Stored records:

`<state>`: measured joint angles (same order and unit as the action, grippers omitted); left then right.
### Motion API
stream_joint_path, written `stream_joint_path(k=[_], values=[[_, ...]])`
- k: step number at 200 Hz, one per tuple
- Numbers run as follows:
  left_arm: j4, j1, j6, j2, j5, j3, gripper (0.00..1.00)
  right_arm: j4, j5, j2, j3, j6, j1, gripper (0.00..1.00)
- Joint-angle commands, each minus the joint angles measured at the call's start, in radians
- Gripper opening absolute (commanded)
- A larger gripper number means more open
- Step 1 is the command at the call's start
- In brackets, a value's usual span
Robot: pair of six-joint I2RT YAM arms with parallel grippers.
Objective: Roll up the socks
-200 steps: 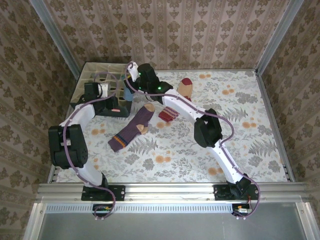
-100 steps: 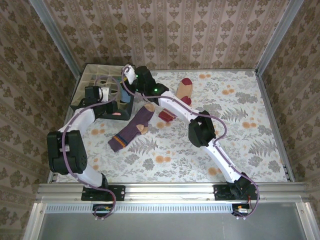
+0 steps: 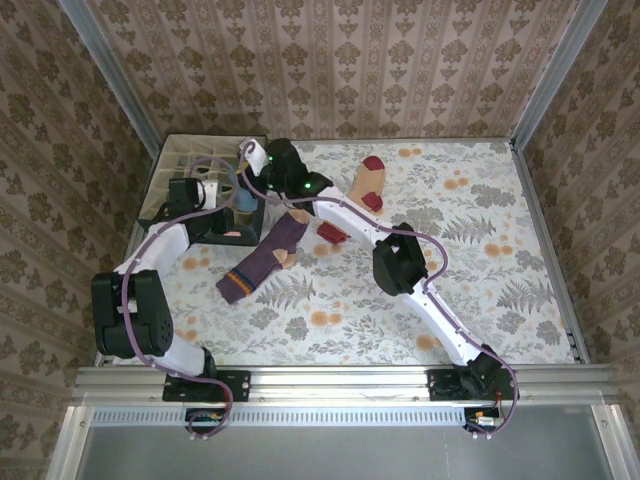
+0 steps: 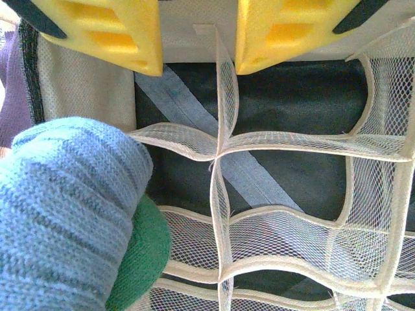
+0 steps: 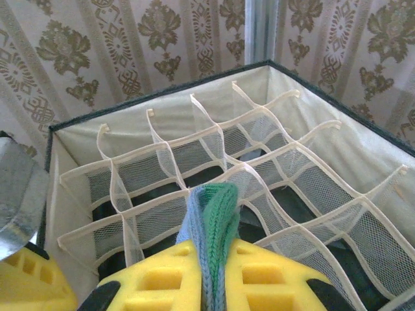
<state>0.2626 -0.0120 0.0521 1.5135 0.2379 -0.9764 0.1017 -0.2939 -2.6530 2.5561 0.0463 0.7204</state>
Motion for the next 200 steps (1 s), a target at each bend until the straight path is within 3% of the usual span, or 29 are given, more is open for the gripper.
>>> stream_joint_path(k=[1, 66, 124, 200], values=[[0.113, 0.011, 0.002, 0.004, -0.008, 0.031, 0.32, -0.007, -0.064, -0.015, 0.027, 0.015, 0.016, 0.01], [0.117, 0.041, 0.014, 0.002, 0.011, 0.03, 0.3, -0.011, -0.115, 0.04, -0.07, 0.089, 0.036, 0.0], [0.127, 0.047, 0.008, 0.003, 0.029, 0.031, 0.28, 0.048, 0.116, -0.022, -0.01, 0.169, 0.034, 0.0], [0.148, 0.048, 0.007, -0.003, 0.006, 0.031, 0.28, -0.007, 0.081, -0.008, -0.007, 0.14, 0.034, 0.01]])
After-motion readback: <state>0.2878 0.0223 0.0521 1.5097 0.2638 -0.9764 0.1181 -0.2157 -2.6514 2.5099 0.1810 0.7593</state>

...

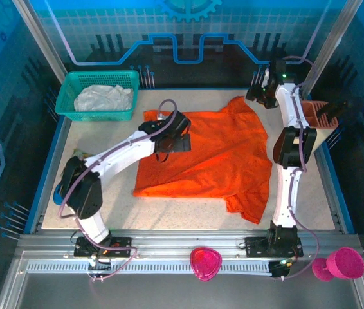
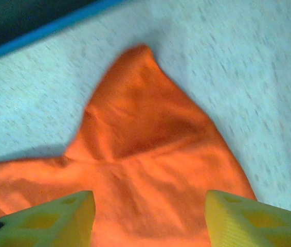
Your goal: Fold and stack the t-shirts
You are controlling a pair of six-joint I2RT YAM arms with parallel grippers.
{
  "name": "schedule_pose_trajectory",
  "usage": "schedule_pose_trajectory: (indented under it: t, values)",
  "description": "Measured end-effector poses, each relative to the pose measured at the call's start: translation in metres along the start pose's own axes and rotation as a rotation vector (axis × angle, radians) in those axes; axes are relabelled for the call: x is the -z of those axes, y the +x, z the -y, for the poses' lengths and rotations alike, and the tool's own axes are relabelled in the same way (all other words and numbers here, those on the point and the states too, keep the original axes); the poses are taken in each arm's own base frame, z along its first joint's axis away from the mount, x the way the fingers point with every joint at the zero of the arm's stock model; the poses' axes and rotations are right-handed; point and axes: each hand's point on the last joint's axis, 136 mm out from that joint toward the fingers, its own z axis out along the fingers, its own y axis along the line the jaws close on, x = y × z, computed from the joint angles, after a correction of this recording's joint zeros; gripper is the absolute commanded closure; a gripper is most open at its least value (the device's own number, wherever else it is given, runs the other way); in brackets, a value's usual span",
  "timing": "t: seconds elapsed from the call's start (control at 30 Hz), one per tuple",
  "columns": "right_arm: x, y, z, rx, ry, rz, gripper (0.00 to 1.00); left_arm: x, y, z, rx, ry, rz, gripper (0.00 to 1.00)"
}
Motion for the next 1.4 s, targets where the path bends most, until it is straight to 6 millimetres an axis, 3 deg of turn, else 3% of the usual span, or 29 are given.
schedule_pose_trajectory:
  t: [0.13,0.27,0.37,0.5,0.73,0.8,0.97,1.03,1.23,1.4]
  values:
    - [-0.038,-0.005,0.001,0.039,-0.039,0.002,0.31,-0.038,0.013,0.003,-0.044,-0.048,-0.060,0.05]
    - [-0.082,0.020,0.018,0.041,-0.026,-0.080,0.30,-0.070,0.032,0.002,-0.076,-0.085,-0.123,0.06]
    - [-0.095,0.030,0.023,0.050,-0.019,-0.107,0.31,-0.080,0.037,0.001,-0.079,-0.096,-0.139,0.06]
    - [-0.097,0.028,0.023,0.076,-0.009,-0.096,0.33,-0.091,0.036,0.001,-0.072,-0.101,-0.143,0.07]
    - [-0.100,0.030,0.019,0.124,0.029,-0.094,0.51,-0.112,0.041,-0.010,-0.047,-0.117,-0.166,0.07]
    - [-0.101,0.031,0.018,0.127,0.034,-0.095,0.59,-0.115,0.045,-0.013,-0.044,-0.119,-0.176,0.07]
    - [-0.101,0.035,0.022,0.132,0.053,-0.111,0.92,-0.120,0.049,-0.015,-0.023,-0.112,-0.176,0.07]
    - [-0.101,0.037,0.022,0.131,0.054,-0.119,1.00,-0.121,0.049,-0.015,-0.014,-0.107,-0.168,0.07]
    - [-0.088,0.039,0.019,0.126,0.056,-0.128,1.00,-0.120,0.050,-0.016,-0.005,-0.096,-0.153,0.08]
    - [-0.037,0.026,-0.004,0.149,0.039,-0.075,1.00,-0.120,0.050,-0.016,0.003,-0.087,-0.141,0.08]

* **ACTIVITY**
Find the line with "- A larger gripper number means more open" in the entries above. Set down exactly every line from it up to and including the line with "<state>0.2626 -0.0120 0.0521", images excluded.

* **WRITTEN RESPONSE**
- A larger gripper number means more open
- Step 1 is the command at the call's start
- In brackets, a value's usual span
Robot: pair of six-joint I2RT YAM arms with parallel grippers.
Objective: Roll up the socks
-200 steps: 
-100 steps: 
+0 steps: 
+0 steps: 
+0 steps: 
<state>0.2626 -0.0120 0.0521 1.5135 0.2379 -0.9764 0.1017 -0.2939 -2.6530 2.5561 0.0463 0.7204</state>

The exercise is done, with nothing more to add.